The white coat is increasingly pink: in five years six out of 10 doctors will be women
The future of the medical profession changes face
The pink wave is sweeping through Italian healthcare. In five years six out of ten doctors will be women. This is the projection of medical demography data processed, as every year, by the CED of the National Federation of the Order of Surgeons and Dentists, in anticipation of 8 March.
"If we add to these data - explains FNOMCeO President Filippo Anelli - the fact that the majority of those enrolled in medicine are women, we can foresee an increasingly female-dominated medical profession in the coming years
The percentages
However, men still make up the majority, accounting for 52.5%, half a percentage point less than last year. However, if we look at doctors still working under the age of 70, it is women who hold the majority with 55%, whereas in 2025 they were 53%.
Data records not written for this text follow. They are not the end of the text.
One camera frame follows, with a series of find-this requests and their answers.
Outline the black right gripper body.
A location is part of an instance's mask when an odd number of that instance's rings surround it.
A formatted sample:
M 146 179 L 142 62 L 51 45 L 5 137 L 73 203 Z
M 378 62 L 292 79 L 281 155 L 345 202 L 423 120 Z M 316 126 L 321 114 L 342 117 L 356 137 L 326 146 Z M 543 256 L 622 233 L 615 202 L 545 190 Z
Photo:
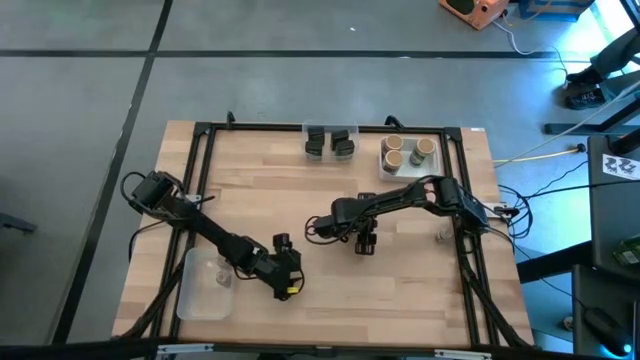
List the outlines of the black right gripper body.
M 355 253 L 358 255 L 374 255 L 377 244 L 376 219 L 367 219 L 356 227 L 357 239 Z

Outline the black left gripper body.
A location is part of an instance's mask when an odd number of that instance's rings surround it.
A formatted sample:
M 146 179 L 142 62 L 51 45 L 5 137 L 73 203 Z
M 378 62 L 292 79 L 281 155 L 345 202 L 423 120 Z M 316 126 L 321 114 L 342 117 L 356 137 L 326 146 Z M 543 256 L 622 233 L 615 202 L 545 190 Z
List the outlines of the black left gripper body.
M 288 233 L 274 235 L 273 247 L 273 260 L 278 265 L 274 297 L 286 301 L 304 288 L 301 254 L 293 247 Z

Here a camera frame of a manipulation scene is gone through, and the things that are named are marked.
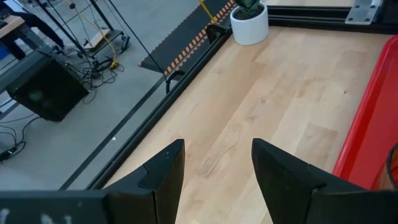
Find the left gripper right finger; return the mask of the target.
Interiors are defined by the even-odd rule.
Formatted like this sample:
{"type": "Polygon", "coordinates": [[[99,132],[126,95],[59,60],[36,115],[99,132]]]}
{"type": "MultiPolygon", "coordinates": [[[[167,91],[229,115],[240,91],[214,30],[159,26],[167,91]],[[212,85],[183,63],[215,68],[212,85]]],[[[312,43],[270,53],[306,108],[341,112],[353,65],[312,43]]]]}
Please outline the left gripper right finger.
{"type": "Polygon", "coordinates": [[[398,224],[398,190],[366,190],[260,138],[251,157],[273,224],[398,224]]]}

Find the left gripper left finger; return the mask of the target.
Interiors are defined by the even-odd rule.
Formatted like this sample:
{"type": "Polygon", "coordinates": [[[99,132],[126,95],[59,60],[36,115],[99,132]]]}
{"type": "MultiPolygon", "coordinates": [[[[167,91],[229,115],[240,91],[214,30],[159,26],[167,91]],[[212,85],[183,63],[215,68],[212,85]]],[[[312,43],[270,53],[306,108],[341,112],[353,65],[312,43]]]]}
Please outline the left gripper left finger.
{"type": "Polygon", "coordinates": [[[101,190],[0,191],[0,224],[174,224],[184,167],[177,139],[101,190]]]}

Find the red plastic tray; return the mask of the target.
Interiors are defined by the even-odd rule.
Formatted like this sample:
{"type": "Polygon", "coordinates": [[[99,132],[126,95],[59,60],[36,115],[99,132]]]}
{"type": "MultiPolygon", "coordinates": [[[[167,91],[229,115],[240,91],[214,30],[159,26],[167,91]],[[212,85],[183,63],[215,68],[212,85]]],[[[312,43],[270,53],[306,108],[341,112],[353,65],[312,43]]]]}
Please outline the red plastic tray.
{"type": "Polygon", "coordinates": [[[387,155],[398,143],[398,35],[383,46],[332,174],[380,189],[387,155]]]}

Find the black power strip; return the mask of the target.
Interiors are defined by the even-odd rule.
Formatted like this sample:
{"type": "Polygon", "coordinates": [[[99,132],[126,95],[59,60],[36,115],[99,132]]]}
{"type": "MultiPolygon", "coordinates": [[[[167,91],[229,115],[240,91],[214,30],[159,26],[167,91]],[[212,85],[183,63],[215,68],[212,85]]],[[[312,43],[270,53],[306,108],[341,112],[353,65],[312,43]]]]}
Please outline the black power strip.
{"type": "Polygon", "coordinates": [[[0,153],[0,162],[8,160],[17,151],[16,147],[12,147],[2,153],[0,153]]]}

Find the black equipment box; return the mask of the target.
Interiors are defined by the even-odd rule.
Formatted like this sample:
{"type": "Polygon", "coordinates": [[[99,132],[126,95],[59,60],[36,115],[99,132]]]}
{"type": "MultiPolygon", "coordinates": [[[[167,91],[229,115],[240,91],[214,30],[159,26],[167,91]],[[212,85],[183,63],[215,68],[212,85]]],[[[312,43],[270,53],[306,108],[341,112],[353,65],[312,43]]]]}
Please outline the black equipment box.
{"type": "Polygon", "coordinates": [[[38,54],[0,75],[0,89],[47,121],[60,122],[88,94],[77,74],[53,57],[38,54]]]}

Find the black metal stand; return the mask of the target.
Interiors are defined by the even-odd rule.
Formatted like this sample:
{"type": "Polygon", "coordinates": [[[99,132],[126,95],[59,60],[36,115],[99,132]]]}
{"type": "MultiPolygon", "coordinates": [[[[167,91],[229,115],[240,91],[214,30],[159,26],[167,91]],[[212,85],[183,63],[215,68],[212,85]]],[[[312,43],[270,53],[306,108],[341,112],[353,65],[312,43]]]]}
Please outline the black metal stand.
{"type": "Polygon", "coordinates": [[[129,47],[130,37],[123,26],[116,27],[100,9],[98,0],[32,0],[76,46],[78,55],[92,59],[105,48],[111,57],[123,53],[129,47]]]}

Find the white plant pot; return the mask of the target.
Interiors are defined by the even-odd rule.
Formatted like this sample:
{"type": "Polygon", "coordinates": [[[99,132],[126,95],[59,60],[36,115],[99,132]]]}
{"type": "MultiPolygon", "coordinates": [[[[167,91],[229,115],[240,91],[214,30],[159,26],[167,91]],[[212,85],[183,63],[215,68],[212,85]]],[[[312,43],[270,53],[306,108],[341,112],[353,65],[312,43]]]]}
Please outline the white plant pot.
{"type": "Polygon", "coordinates": [[[234,40],[240,45],[254,45],[262,42],[269,34],[269,15],[265,0],[260,0],[265,10],[258,16],[248,20],[237,20],[233,17],[235,8],[230,14],[234,40]]]}

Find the black foam mat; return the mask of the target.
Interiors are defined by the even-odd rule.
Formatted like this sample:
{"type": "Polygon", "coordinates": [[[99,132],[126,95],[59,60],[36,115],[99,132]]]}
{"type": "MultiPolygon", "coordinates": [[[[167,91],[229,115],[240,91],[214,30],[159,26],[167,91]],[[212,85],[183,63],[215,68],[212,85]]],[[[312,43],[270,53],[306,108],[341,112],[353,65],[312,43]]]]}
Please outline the black foam mat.
{"type": "Polygon", "coordinates": [[[225,25],[235,6],[234,0],[203,0],[139,66],[165,75],[182,69],[209,44],[206,27],[225,25]]]}

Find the green leafy plant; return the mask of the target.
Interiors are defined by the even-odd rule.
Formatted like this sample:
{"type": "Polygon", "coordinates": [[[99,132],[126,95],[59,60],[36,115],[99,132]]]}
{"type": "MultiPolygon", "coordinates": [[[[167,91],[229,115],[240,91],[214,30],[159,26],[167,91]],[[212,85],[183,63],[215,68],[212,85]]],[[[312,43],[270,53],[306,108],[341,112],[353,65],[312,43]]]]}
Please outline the green leafy plant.
{"type": "Polygon", "coordinates": [[[237,20],[248,20],[260,15],[265,7],[260,0],[235,0],[237,7],[233,17],[237,20]]]}

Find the person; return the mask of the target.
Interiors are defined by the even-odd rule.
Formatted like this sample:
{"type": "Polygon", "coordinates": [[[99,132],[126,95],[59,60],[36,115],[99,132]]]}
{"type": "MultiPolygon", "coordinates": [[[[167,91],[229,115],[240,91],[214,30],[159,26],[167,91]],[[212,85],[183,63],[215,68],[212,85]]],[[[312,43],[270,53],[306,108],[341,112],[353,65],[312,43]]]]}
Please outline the person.
{"type": "Polygon", "coordinates": [[[35,14],[29,12],[14,11],[3,0],[0,0],[0,12],[3,10],[5,10],[10,15],[23,18],[23,20],[29,27],[38,28],[43,34],[52,39],[60,48],[65,48],[65,44],[63,40],[58,36],[58,34],[47,23],[45,23],[35,14]]]}

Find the wooden desk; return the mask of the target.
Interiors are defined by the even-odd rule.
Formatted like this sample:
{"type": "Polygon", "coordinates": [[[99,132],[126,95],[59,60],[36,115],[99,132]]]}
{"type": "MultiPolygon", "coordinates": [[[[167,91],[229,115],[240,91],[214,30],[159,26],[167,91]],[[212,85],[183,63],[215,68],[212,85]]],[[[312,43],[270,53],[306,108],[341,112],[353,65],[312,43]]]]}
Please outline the wooden desk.
{"type": "Polygon", "coordinates": [[[0,19],[0,39],[24,23],[25,20],[19,16],[10,15],[4,19],[0,19]]]}

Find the black table edge rail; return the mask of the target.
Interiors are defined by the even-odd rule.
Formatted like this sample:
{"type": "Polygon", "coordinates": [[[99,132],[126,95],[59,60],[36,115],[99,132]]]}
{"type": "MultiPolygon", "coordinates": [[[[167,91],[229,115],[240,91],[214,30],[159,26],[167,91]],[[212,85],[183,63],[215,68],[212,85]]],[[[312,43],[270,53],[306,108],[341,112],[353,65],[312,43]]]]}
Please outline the black table edge rail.
{"type": "Polygon", "coordinates": [[[316,30],[361,32],[370,34],[398,34],[398,6],[387,9],[371,6],[373,16],[356,14],[363,7],[325,6],[269,6],[269,25],[316,30]]]}
{"type": "Polygon", "coordinates": [[[204,46],[199,50],[199,54],[194,56],[193,60],[188,61],[180,70],[174,70],[167,75],[165,89],[167,90],[165,98],[155,107],[155,109],[142,122],[132,136],[122,145],[120,150],[111,160],[101,169],[99,174],[85,187],[86,190],[101,189],[105,186],[116,171],[124,164],[126,159],[134,152],[136,147],[140,145],[143,139],[148,135],[151,129],[163,117],[167,110],[173,105],[183,91],[191,84],[194,78],[201,72],[204,66],[211,60],[223,44],[230,38],[232,29],[230,26],[228,32],[219,35],[212,43],[204,46]]]}

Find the silver corner bracket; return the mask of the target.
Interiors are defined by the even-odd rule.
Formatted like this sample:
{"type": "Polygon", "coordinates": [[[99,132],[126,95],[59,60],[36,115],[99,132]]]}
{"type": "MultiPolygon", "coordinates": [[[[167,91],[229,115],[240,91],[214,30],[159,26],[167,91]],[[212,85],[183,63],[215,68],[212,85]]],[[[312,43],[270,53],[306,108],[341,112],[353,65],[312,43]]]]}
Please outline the silver corner bracket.
{"type": "Polygon", "coordinates": [[[354,0],[345,24],[368,26],[377,20],[383,0],[354,0]]]}

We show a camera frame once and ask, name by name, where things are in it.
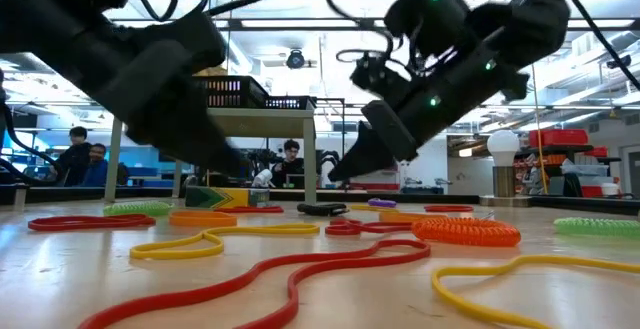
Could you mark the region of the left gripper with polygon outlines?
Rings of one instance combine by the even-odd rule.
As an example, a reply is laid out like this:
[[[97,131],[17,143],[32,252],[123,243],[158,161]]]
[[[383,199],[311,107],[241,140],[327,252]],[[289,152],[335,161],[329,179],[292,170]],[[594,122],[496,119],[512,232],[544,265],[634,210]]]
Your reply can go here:
[[[179,77],[189,54],[174,40],[138,48],[102,16],[80,19],[57,0],[0,0],[0,52],[34,54],[125,122],[136,142],[204,169],[241,169],[205,91]]]

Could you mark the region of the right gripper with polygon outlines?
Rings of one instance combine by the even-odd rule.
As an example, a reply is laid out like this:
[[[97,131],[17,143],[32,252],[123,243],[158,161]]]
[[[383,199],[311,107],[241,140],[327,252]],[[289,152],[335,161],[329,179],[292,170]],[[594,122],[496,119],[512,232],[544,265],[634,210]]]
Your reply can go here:
[[[358,137],[328,179],[344,181],[411,161],[428,140],[474,107],[466,88],[476,79],[474,65],[439,68],[426,77],[406,79],[385,99],[362,109]]]

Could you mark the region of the black plastic mesh basket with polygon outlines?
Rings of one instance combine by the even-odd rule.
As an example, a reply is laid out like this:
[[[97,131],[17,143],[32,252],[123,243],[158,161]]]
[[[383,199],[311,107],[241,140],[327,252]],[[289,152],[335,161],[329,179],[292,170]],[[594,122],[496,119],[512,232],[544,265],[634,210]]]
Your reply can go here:
[[[251,76],[199,76],[208,108],[265,108],[269,93]]]
[[[267,109],[315,110],[316,99],[311,96],[270,96],[265,100]]]

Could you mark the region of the black coil wrist keychain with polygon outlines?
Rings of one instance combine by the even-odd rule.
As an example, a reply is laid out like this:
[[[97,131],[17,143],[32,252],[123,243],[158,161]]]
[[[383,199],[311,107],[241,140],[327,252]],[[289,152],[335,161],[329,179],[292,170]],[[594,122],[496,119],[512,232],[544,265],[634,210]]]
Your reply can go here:
[[[300,203],[297,206],[297,211],[306,215],[319,216],[319,217],[336,217],[343,215],[349,211],[345,204],[342,203],[330,203],[330,204],[305,204]]]

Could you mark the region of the red rubber band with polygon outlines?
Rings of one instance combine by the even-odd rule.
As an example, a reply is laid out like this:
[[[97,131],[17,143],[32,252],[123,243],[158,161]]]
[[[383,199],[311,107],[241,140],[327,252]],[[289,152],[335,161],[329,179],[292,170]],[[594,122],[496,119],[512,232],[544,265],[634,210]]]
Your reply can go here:
[[[435,205],[430,204],[424,207],[426,212],[430,213],[469,213],[473,212],[474,208],[469,205]]]
[[[411,230],[409,222],[368,222],[358,220],[340,219],[332,220],[325,228],[327,235],[357,236],[362,233],[386,234],[396,232],[408,232]]]
[[[265,207],[236,206],[236,207],[229,207],[229,208],[217,208],[214,211],[227,213],[227,214],[281,214],[281,213],[284,213],[284,209],[280,206],[265,206]]]
[[[146,227],[156,224],[156,220],[145,214],[124,214],[115,216],[57,216],[37,218],[28,222],[33,231],[59,232],[89,229],[112,229]]]
[[[428,258],[430,255],[431,246],[427,243],[392,239],[381,240],[369,248],[356,251],[293,254],[270,258],[227,281],[194,290],[141,297],[111,306],[86,318],[77,329],[106,329],[136,315],[207,302],[243,289],[270,269],[299,264],[301,267],[287,279],[287,302],[276,311],[235,328],[281,329],[298,314],[298,284],[308,277],[333,270],[405,264]]]

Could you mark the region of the green coil wrist keychain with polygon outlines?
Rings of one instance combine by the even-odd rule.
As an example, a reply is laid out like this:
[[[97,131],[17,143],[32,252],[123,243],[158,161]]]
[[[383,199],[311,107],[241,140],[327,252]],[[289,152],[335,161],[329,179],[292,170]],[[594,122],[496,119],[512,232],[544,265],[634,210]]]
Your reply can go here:
[[[174,208],[173,204],[161,201],[114,203],[103,209],[105,216],[115,215],[147,215],[151,217],[165,216]]]
[[[553,224],[556,232],[563,235],[640,239],[640,222],[633,220],[569,217],[556,219]]]

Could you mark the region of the pale green metal riser shelf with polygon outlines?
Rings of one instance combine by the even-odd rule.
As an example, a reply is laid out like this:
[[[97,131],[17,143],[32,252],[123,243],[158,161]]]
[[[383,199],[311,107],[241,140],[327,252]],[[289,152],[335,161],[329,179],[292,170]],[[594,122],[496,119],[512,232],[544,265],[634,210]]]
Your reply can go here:
[[[316,196],[315,109],[209,108],[209,118],[226,137],[262,137],[303,140],[304,202],[314,205]]]

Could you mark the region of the person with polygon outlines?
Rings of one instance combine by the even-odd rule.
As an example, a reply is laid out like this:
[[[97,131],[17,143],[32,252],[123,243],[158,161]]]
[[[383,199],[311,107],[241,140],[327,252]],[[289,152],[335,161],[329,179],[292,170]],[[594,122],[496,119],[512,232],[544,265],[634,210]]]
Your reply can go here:
[[[277,188],[282,188],[286,183],[286,177],[291,174],[304,173],[304,160],[298,157],[300,145],[297,141],[289,139],[284,143],[284,159],[272,167],[272,183]]]
[[[80,185],[85,178],[91,149],[87,137],[88,131],[82,126],[69,130],[71,145],[56,160],[63,169],[65,187]]]
[[[89,151],[89,163],[82,181],[83,187],[103,187],[106,184],[108,161],[105,159],[106,147],[96,143]]]

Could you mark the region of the white bulb table lamp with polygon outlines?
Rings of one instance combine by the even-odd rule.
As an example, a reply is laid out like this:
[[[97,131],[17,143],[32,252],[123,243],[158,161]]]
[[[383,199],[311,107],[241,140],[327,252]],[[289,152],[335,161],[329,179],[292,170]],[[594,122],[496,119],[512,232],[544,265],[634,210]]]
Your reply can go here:
[[[480,204],[490,207],[529,207],[528,196],[517,196],[515,192],[515,169],[513,166],[516,153],[520,149],[518,136],[510,130],[498,130],[487,140],[487,149],[493,158],[491,195],[480,197]]]

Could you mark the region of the large red storage bin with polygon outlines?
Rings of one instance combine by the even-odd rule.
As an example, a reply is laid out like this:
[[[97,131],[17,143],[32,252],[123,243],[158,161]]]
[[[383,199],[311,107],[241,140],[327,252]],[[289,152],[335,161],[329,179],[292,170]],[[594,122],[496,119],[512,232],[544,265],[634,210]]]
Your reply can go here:
[[[542,129],[528,133],[530,147],[582,146],[589,142],[583,129]]]

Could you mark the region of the white plastic tub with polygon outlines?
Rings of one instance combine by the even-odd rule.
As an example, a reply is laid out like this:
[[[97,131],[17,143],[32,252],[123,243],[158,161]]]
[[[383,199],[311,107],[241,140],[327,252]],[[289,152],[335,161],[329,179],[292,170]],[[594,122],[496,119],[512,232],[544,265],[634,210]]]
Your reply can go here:
[[[576,164],[568,159],[562,163],[561,170],[564,174],[574,173],[582,176],[607,176],[608,174],[607,165],[598,162]]]

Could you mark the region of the orange coil wrist keychain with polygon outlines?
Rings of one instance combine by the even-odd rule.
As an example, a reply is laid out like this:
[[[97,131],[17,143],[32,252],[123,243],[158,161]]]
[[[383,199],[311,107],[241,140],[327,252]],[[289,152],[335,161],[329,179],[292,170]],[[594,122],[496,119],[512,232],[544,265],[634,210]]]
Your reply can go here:
[[[469,246],[514,247],[521,241],[513,225],[478,218],[425,219],[412,223],[411,232],[420,240]]]
The future of the category will therefore be tinged with another colour: among those under 60, female doctors make up 59%. The gap widens in the 40 to 50 age group, where female doctors make up 63%, reaching almost 64% between the ages of 45 and 49. The situation flattens out somewhat in the 30 to 39 age group, with percentages between 56% and 57%, but the gap widens in the 20s, where we return to 60%.
Isabella, Natalia and Douaa, the past and the future of medicine
There is an eighty-year difference between the longest-serving female doctors in Italia and the newest members of the Order. Isabella Picciotto and Natalia Prada, born in 1922, hold the record. The former is a dentist from Messina, the latter a paediatrician and neonatologist from Como with a passion for poetry. Their registrations date back to the post-war period and they are still two professionals over 100 years old. Until a few days ago, it was Perugia that boasted the oldest member: Maria Antonietta Caterini was in fact born in 1921 and would have celebrated her 80th birthday this year, but unfortunately she recently passed away and will be struck off the Register on 9 March. Two girls and a boy are the youngest Italian doctors, all born in 2002: among them, Dr. Douaa Kachtouli, born in Dubai on 7 September 2002 and enrolled since July last year in the Milan Medical Association.